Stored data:
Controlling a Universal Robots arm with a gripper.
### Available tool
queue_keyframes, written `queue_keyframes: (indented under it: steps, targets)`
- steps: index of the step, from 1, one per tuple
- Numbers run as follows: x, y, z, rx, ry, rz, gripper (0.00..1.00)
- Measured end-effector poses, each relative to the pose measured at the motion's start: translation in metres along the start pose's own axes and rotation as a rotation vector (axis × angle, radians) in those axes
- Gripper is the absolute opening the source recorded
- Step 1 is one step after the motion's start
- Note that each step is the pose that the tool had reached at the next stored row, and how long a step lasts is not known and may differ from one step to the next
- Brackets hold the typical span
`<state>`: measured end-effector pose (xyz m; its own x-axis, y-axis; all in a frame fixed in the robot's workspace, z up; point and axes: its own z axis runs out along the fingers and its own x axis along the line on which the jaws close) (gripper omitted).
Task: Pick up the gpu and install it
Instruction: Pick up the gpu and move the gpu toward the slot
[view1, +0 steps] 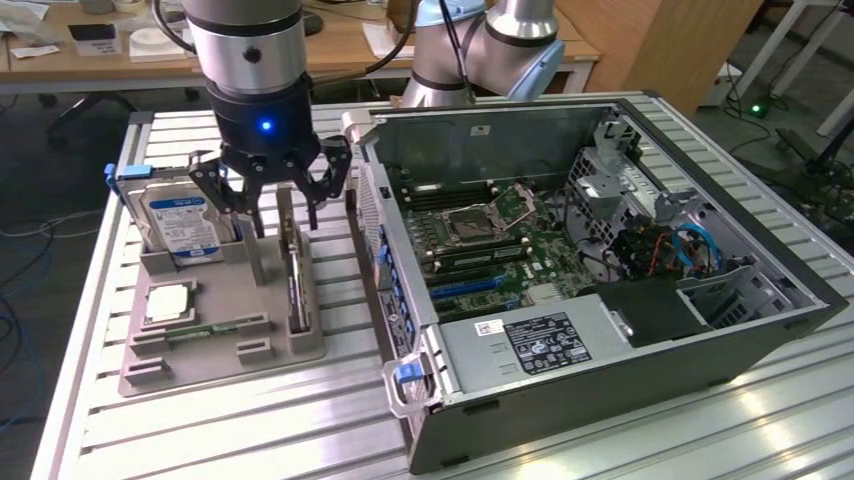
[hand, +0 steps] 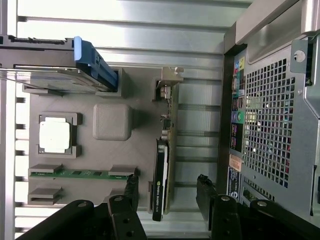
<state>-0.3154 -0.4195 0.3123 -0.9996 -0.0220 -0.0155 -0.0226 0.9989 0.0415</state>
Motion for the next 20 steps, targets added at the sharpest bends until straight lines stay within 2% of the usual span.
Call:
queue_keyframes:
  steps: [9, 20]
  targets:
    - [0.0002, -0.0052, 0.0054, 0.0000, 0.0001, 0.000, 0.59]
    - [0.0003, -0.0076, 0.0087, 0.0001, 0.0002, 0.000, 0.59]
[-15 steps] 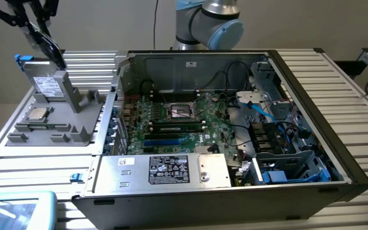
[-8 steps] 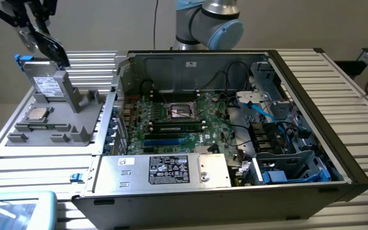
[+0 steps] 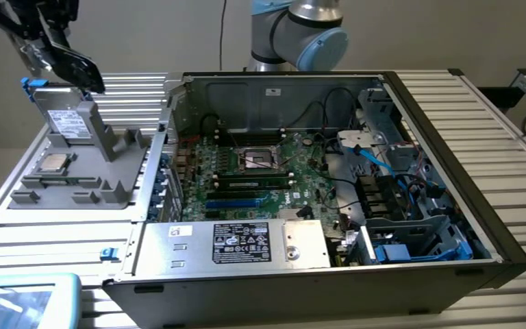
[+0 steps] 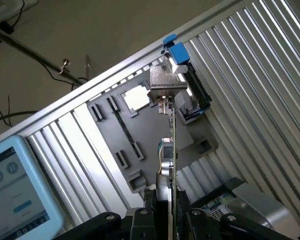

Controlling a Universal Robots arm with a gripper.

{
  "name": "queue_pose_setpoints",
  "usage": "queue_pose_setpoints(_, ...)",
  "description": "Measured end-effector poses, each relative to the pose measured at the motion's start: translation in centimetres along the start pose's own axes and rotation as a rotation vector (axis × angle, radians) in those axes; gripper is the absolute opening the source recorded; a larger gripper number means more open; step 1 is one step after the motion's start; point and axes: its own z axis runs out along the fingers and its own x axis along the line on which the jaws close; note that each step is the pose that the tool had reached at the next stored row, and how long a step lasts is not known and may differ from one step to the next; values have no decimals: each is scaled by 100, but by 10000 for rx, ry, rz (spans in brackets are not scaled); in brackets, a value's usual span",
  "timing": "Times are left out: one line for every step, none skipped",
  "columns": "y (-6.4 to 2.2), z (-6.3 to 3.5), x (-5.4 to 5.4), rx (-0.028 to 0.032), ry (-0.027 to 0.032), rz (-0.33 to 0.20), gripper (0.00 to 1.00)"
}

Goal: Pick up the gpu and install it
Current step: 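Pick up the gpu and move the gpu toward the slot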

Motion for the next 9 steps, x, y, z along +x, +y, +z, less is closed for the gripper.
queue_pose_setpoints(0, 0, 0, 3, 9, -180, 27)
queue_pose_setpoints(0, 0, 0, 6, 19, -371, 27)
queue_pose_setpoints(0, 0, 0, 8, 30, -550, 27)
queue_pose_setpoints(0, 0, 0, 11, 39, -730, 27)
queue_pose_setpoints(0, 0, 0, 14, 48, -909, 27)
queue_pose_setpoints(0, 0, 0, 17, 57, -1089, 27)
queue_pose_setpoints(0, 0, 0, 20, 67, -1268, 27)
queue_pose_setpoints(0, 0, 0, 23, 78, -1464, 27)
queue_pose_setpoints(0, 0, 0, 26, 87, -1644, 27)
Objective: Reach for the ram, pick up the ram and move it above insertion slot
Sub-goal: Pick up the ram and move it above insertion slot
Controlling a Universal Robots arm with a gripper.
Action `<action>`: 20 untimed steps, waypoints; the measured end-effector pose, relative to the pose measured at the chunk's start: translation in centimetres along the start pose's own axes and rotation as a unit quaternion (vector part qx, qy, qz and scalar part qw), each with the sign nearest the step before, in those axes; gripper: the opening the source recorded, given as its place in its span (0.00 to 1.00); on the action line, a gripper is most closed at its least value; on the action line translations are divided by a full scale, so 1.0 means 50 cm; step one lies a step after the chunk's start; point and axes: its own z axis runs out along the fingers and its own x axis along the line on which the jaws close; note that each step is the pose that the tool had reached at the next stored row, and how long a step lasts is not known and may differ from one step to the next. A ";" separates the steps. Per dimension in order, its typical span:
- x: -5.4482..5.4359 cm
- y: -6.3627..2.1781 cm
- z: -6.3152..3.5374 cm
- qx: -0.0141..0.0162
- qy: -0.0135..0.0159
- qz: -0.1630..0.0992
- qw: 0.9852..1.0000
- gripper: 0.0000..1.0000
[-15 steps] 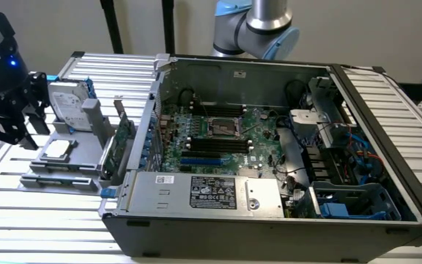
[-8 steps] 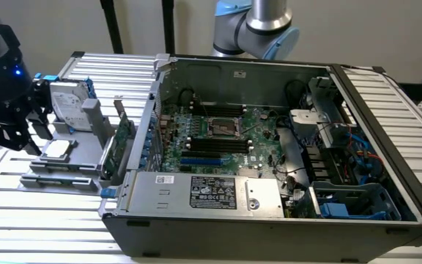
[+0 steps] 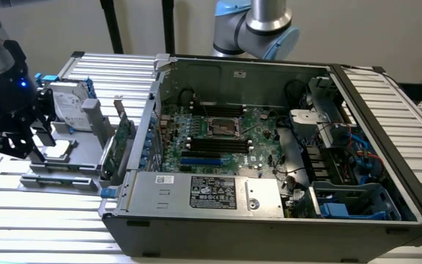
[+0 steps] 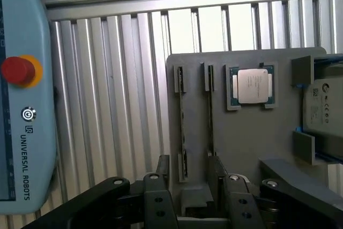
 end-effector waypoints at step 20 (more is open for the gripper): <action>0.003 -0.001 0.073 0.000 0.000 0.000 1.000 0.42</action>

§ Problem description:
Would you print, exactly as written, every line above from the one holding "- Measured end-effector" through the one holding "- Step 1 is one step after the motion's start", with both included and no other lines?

§ Written response:
- Measured end-effector poses, each relative to the pose measured at the motion's start: translation in metres along the start pose's own axes and rotation as a rotation vector (axis × angle, radians) in those axes
- Gripper is the absolute opening the source recorded
- Step 1 is one step after the motion's start

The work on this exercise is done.